Sure, maybe early man got away with a fire and a stick, but any budding kitchen sleuth, or even a good home cook trying to up their game knows that the right equipment can make life on the hot line a whole lot easier. None of the selections here are necessary to cook a fantastic meal per se, but they happen to be the gadgets that I reach for most often in my own kitchen, whether I'm cooking 24 batches of the best chili ever for a Food Lab test or simply packing lunch for my wife.

You may notice that I have not included measuring spoons or cups on this list. That's because when I need to be precise, for the most part, I use a scale and rely on weight measurements, which are far more accurate than volume, though I do keep a set on hand for when I'm feeling lazy. (I promise I'll test and recommend a brand in a future equipment list update.)

So here we go, in no particular order: The Food Lab's Top Ten Pieces of Kitchen Gear.

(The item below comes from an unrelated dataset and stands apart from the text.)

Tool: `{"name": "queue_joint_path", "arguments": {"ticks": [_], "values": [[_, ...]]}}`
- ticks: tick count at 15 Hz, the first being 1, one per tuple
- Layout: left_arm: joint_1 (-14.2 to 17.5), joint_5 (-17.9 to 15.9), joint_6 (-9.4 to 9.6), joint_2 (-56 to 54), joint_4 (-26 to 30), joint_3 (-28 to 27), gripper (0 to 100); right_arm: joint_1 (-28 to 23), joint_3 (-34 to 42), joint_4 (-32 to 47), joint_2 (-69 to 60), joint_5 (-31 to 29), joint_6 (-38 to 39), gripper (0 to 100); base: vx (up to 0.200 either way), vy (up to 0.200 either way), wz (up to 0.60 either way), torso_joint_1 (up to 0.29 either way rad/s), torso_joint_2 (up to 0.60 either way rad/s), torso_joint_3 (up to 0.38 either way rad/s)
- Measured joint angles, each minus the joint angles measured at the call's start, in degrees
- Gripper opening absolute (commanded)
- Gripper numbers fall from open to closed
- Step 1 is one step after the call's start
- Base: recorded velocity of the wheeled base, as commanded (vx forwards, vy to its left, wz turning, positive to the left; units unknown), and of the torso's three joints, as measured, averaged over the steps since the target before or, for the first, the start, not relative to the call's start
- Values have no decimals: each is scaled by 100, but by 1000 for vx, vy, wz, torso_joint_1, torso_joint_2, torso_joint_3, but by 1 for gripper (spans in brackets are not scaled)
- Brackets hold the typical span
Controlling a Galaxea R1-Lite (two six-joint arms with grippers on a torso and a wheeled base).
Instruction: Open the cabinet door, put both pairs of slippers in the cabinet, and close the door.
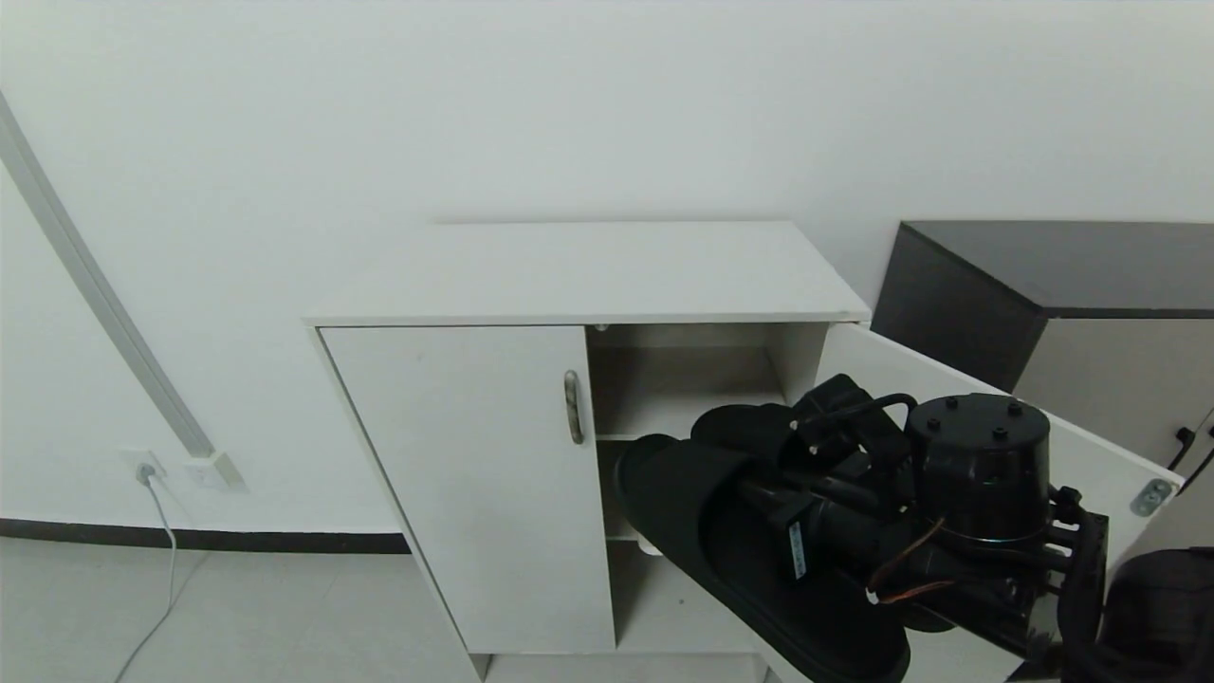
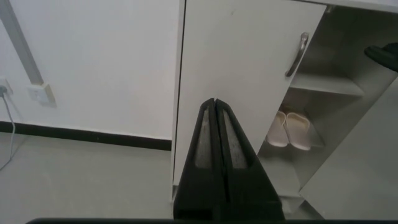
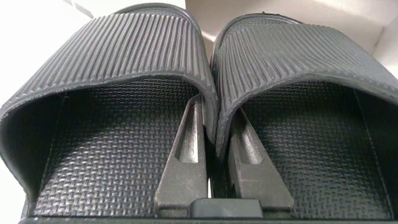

1. An Instant Read Thermometer


Recommendations: the Splash Proof Super-Fast Thermapen ($96, pictured), or the CDN Pro-accurate Quick Read Thermometer ($16.95)

A good instant-read thermometer is the only way to ensure that your roasts, steaks, chops, or burgers come out that perfect medium-rare every time. Forget about poking with your finger, relying on inaccurate timing guides, or the nick-and-peek method. Buy a high-quality, fast, accurate digital thermometer, and never have a piece of over or undercooked meat again.

The Splash Proof Super-Fast Thermapen by Thermoworks has a hefty $96 price tag, but it's money well-spent. It's head-and-shoulders above the competition with a stunning range of -58 to 572°F (-50 to 300°C), 1/10th of a degree precision, unparalleled accuracy, and a read time of under three seconds. Because of its wide range, you won't need a separate meat, candy, or deep-fry thermometer—a singe tool does all three tasks, and how.

Asides from my knives, it's my favorite piece of kit, and it rarely leaves my side while I'm in the kitchen.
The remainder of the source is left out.